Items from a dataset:
- Opening Delimiter -

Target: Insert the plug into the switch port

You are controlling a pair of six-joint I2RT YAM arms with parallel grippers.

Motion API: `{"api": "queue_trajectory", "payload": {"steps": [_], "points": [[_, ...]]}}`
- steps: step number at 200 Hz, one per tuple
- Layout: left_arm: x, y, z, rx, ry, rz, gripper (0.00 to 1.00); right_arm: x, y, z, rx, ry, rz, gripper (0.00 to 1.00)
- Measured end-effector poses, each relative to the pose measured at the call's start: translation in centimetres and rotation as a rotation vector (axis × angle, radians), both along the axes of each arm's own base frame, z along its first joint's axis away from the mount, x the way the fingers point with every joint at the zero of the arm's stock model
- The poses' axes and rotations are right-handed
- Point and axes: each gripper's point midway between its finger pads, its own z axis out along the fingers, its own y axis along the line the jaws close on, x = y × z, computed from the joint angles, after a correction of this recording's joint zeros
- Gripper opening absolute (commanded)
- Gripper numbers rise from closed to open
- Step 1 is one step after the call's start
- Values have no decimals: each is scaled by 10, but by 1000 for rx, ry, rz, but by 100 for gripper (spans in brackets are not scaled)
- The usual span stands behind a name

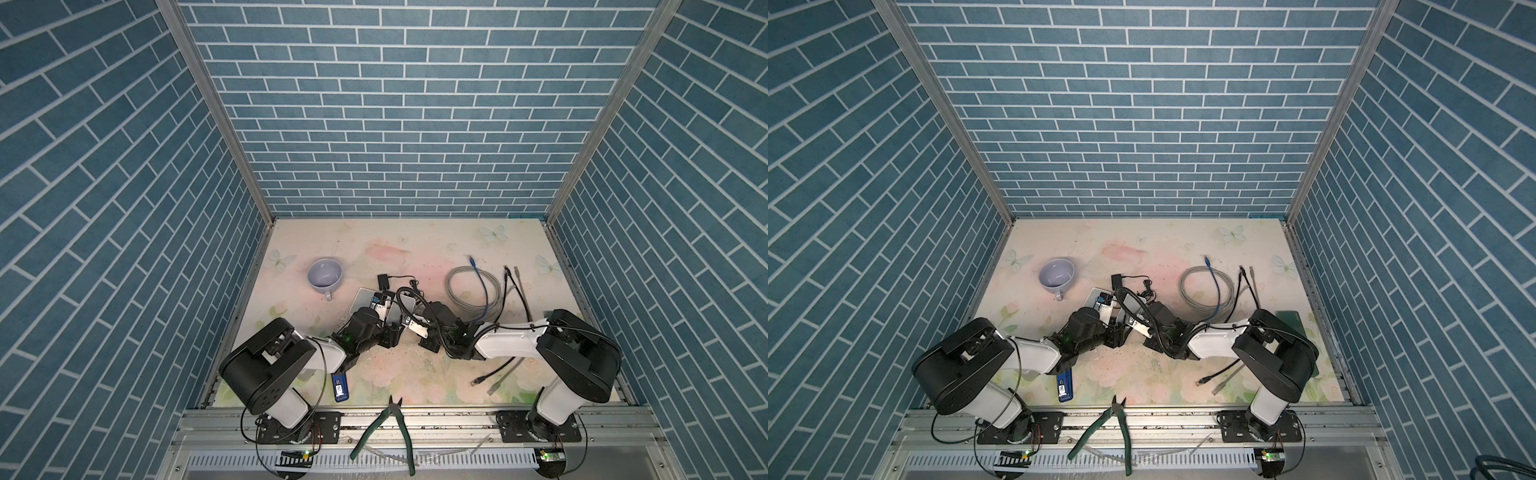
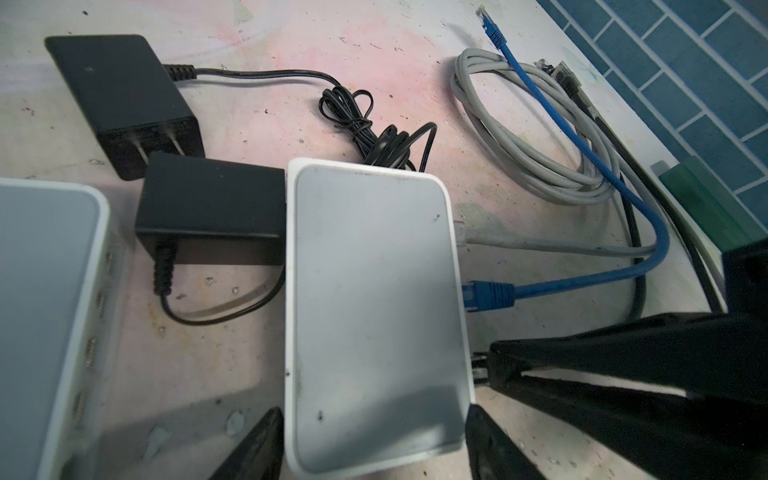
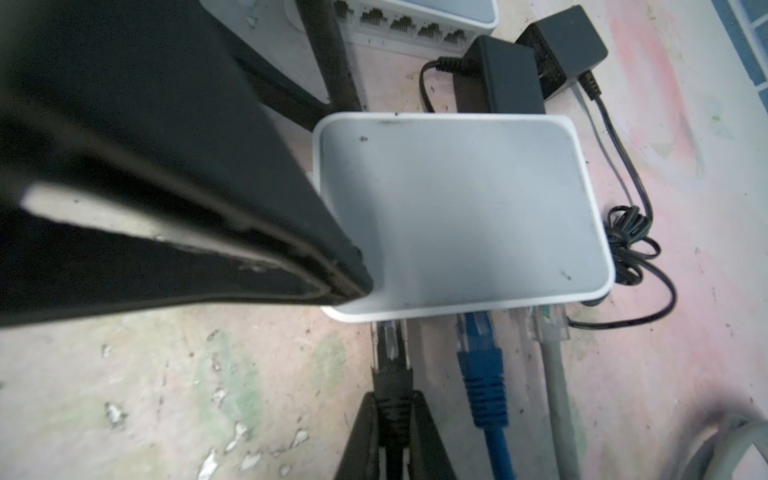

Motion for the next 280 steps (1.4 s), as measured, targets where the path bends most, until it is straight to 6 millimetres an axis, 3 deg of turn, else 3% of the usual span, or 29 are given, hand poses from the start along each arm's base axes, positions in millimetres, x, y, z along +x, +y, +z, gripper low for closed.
{"api": "queue_trajectory", "payload": {"steps": [204,280], "points": [[4,-3,-4,28,-22,1,66,5,5,-5,64,-78,37,0],[12,-13,-3,35,-38,6,66,10,4,-4,88,-56,49,0]]}}
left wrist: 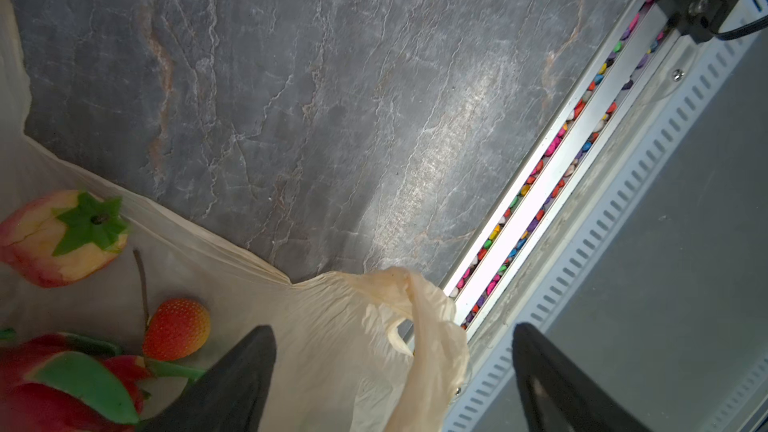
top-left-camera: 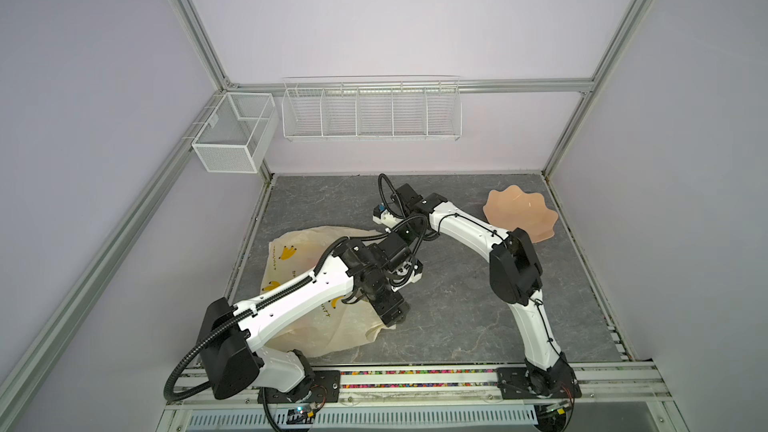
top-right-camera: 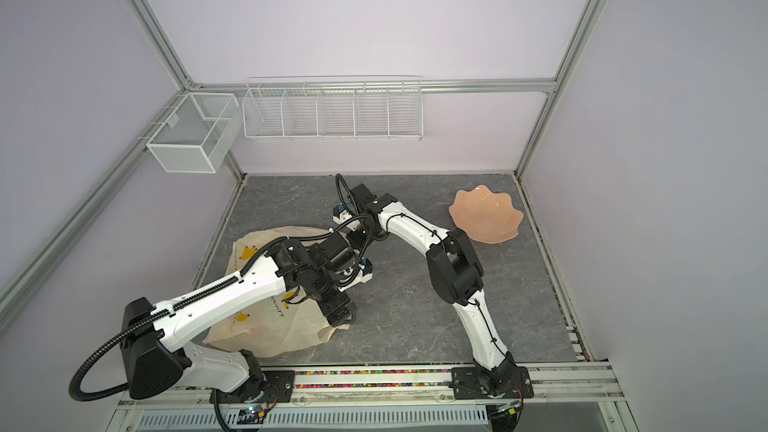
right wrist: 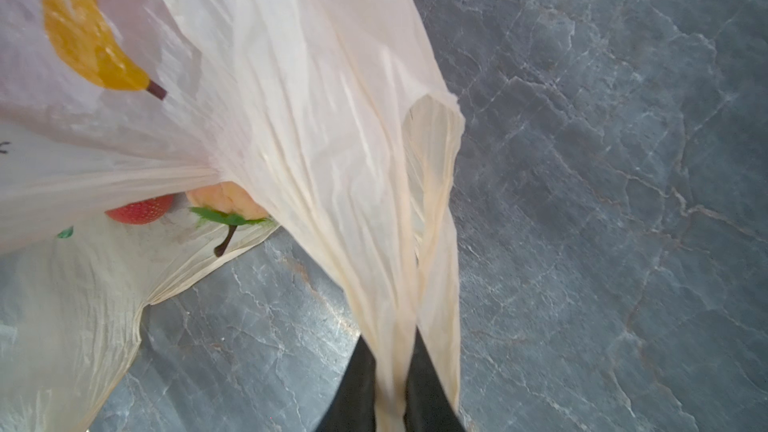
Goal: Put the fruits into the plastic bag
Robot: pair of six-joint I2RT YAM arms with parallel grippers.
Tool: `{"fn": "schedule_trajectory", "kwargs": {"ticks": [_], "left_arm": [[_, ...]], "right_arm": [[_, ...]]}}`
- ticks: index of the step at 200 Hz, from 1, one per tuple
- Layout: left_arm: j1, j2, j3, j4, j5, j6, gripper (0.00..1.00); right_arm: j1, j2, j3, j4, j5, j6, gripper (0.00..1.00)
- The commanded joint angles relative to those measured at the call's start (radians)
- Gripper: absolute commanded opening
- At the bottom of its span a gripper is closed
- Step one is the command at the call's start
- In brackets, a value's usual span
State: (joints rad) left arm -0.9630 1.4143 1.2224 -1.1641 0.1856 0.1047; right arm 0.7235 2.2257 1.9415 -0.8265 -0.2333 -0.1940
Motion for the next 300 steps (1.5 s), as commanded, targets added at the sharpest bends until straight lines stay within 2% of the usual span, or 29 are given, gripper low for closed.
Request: {"fn": "schedule_trajectory", "kwargs": {"ticks": [1, 30, 87, 100, 121, 176, 214, 255, 300], "left_arm": [[-0.014, 0.022, 0.003, -0.050, -0.020, 0.041, 0.88], [-0.034, 0.044, -0.001, -0.047, -0.007, 0.045, 0.83], [-0.034, 0.064, -0.006, -0.046, 0.041, 0.066, 0.50], [-0.034, 0.070, -0.006, -0.047, 0.052, 0.072, 0.47], [-0.034, 0.076, -0.005, -0.051, 0.062, 0.076, 0.48], [-0.036, 0.100, 0.005, -0.067, 0.086, 0.089, 0.68], [-0.036, 0.108, 0.022, -0.065, 0.086, 0.108, 0.76], [-0.036, 0.156, 0.112, -0.085, 0.050, 0.126, 0.78], [-0.031, 0.166, 0.189, -0.041, 0.026, 0.125, 0.81]], "right_arm": [[-0.009, 0.008, 0.005, -0.025, -0.023, -0.007, 0.15], [-0.024, 0.003, 0.005, -0.028, -0.034, -0.002, 0.15], [-0.040, 0.004, 0.008, -0.038, -0.028, 0.002, 0.14], [-0.047, 0.003, 0.007, -0.043, -0.027, 0.005, 0.14], [-0.054, -0.001, 0.003, -0.043, -0.030, 0.008, 0.14], [-0.074, -0.006, 0.000, -0.051, -0.024, 0.009, 0.14], [-0.102, 0.007, 0.027, -0.071, -0.030, -0.002, 0.13], [-0.119, 0.065, 0.134, -0.123, -0.014, -0.031, 0.11], [-0.165, 0.140, 0.324, -0.204, -0.010, -0.021, 0.07]]}}
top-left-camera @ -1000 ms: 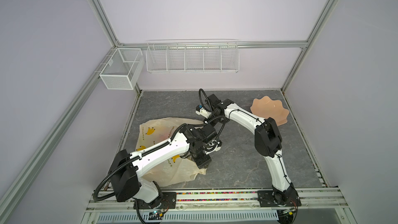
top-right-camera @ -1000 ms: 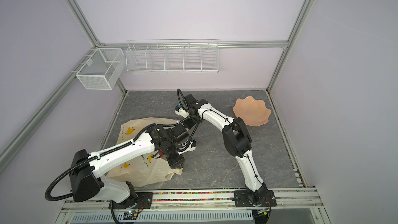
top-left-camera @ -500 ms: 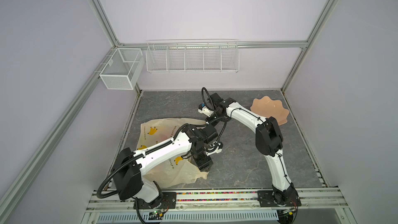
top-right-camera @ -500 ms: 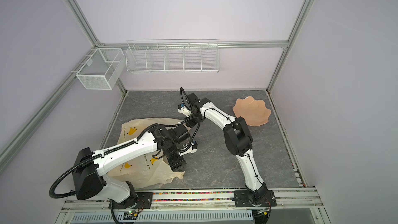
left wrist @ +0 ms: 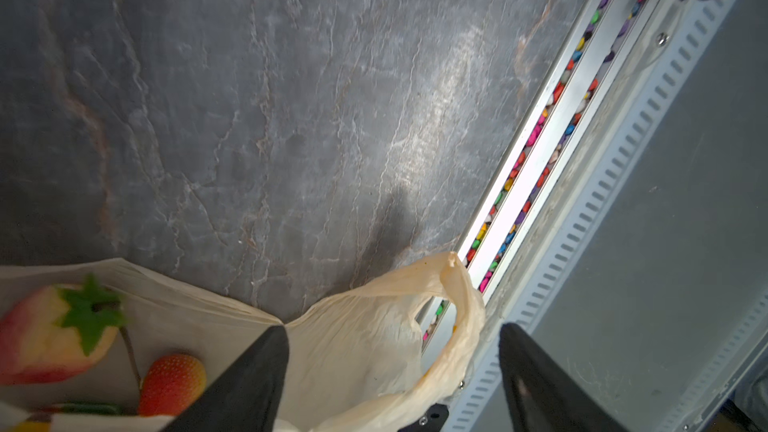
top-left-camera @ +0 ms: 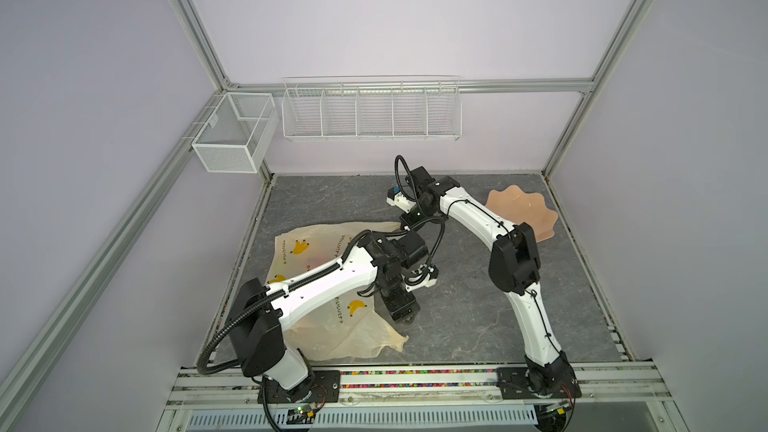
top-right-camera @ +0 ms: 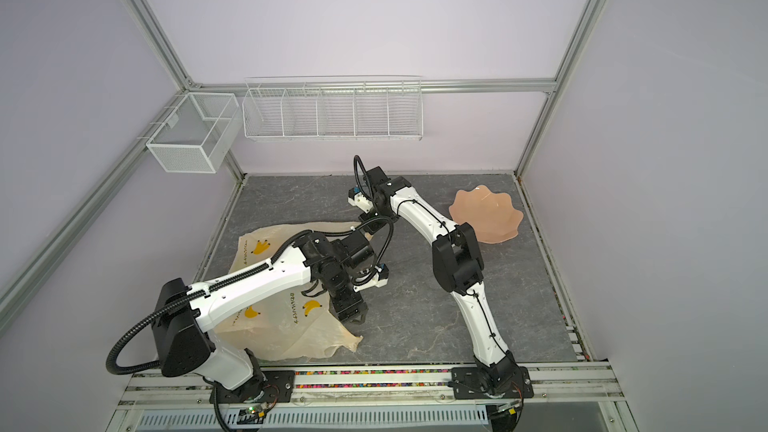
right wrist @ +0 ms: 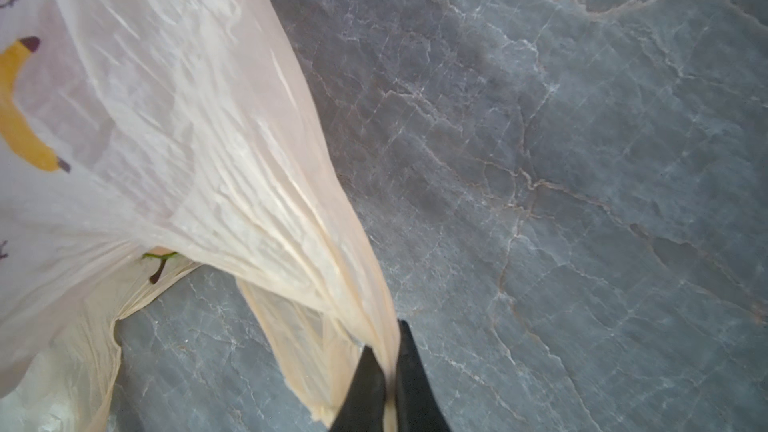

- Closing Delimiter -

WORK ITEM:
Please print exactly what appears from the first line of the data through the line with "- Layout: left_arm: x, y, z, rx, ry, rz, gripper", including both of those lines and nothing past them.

YOUR RESPONSE:
Target: Insert the plug into the switch port

You are controlling a pair of six-joint I2RT YAM arms with parallel grippers.

Motion API: `{"api": "queue_trajectory", "payload": {"steps": [_], "points": [[_, ...]]}}`
- steps: step number at 200 Hz, one per tuple
- Layout: left_arm: x, y, z, rx, ry, rz, gripper (0.00 to 1.00); right_arm: x, y, z, rx, ry, rz, gripper (0.00 to 1.00)

This output has come to an end.